В восстановленном “Чинзано” в театре-студии “Человек” — легендарном спектакле конца 80-х режиссера Романа Козака — трое здоровых мужиков пьют дефицитный итальянский вермут, пьяно мелют языком, подыгрывая себе и своему забродившему настроению музыкой в ритме русского рока. “В субботу мы никому ничего не должны”… Милый, добродушный спектакль о мужском братстве пирующих, вкушающих напиток из мира “dolce vita”. Насколько неприглядна и бедна жизнь каждого из них, настолько симпатична и благостна “святая троица”, которой так сладко прожигать свою несложившуюся, нескладную жизнь.

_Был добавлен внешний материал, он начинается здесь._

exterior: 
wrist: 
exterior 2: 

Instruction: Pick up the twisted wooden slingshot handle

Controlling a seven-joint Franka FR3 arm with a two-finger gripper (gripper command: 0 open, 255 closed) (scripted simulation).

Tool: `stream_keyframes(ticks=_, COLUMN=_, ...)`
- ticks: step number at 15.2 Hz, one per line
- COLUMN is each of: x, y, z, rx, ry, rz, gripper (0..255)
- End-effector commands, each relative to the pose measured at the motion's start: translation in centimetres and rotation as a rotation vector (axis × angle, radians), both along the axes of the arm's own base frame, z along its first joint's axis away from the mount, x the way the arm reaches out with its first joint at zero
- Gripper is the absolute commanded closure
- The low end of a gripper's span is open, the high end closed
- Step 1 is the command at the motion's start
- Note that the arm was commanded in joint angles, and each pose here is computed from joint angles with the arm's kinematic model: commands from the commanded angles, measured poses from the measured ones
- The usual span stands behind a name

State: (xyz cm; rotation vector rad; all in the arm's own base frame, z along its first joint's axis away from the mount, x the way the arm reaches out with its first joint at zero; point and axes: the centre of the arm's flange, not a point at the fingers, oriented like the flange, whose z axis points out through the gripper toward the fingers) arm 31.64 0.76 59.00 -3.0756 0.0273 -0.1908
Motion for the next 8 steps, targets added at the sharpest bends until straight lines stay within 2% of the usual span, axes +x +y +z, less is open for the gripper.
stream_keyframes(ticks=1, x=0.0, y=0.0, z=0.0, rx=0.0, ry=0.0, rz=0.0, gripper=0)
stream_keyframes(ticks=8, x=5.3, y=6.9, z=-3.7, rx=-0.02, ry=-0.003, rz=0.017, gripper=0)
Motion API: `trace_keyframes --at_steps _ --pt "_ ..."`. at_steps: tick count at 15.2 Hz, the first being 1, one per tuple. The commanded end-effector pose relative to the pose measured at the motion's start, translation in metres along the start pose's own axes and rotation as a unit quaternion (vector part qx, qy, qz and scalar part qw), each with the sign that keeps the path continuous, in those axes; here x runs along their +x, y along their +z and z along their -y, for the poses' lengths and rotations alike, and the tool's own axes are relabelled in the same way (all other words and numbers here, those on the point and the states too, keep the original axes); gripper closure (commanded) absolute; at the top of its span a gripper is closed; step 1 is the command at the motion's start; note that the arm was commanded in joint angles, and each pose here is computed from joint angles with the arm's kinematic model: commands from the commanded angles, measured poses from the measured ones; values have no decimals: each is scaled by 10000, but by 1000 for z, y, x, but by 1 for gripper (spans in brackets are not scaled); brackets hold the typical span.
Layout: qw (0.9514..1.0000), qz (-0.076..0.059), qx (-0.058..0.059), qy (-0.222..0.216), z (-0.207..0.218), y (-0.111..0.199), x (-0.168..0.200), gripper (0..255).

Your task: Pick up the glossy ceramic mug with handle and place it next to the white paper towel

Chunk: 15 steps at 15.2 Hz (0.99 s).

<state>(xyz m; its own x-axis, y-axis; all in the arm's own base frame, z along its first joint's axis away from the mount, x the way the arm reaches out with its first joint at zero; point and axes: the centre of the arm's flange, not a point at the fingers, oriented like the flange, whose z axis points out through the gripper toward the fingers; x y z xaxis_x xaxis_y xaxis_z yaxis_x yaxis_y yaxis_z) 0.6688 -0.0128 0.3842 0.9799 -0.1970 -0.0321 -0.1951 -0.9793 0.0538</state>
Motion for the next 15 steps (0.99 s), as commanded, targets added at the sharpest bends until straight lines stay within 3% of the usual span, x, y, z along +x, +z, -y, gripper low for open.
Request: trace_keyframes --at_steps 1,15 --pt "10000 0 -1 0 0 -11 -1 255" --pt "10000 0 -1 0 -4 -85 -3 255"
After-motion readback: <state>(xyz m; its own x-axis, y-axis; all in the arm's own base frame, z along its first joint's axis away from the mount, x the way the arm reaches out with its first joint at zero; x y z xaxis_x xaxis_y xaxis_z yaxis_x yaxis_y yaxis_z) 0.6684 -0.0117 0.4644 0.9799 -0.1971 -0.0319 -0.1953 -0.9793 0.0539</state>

В “Московском хоре” Малого драматического театра (режиссеры Игорь Коняев и Лев Додин)2, дважды с колоссальными аншлагами показанном в Москве, питерские актеры как бы возвращают (или жестче сказать — предъявляют) сытой, респектабельной столице образ коммунальной Москвы прошлого — пародию на неудавшийся, выродившийся коммунизм. Сквозь причудливую сценографию — многоэтажное переплетение труб, батарей, приваренных к ним железных кроватей, газовых плит и раковин, массивных шкафов, превращающихся в квартирные двери, — восстает театральный шедевр большого стиля, в котором с непростительным опозданием осмысливается послевоенная история страны. Московский хор многокомнатной лестничной клетки — хор любящих/ненавидящих друг друга соседей — отлично поставленными голосами поет “Stabat Mater” Перголези, буквально реализуя заявленную в названии метафору. В этом пропетом требовании милосердия, обращенном к неведомой советским людям Богоматери, слышится слаженный голос униженных людей, забитых болезнями, всеобщим лагерным прошлым, нищетой и неустроенностью. Людей, не верящих ни во что, кроме как — последней, слабой верой — в то, что вместе лучше, теплее, надежнее, чем в одиночку. И весь спектакль — безостановочное щебетание текста Петрушевской, речь — как лузгание семечек, где на орешек смысла приходится ворох слов-паразитов, шелуха избыточных мелочей, которые никак нельзя позабыть.
Пьесу “БиФем”, написанную для Лив Ульман и ею же сыгранную в Швеции, в столице, в проектном “F-театре”, поставил сын Петрушевской, Федор Павлов-Андреевич. Дисгармоничный мир семейных отношений, кошмар совместного проживания, психозы и невыносимая тяжесть бытия породили в голове Петрушевской дикую фантазию. После гибели дочери-спелеолога мать решается на хирургический эксперимент: поселить то, что осталось от ребенка, в собственном теле по принципу сиамских близнецов. Фантасмагория дает богатую пищу для развития идей любовного притяжения матери и дочери и не меньшей силы их отторжения. Кровь двух — пусть очень родных — женщин не может “совпасть” и “сплавиться” окончательно. “БиФем” — еще одна попытка Петрушевской оседлать любимую тему бытового ужаса. Это еще одно трагическое и страшное высказывание о том, как невыносимо людям жить вместе, рядом друг с другом: “Я ненавижу тебя, когда ты жрешь, я ненавижу тебя, когда ты срешь…” Бесконечная перебранка двух женщин — спор, конфликт, осуждение и унижение. Они словно бы и не замечают своего “наглядного” уродства, зато легко подмечают метаморфозы другие, привычные: “Мои вторичные половые признаки исчезают, и ко мне уже не приходит моя Красная Армия, а грудь у мужчин в этом возрасте тоже растет”. Пьеса вообще богата такими жемчужинами стиля, в которых моментально узнается боевое перо сострадательного и внимательного писателя Людмилы Петрушевской.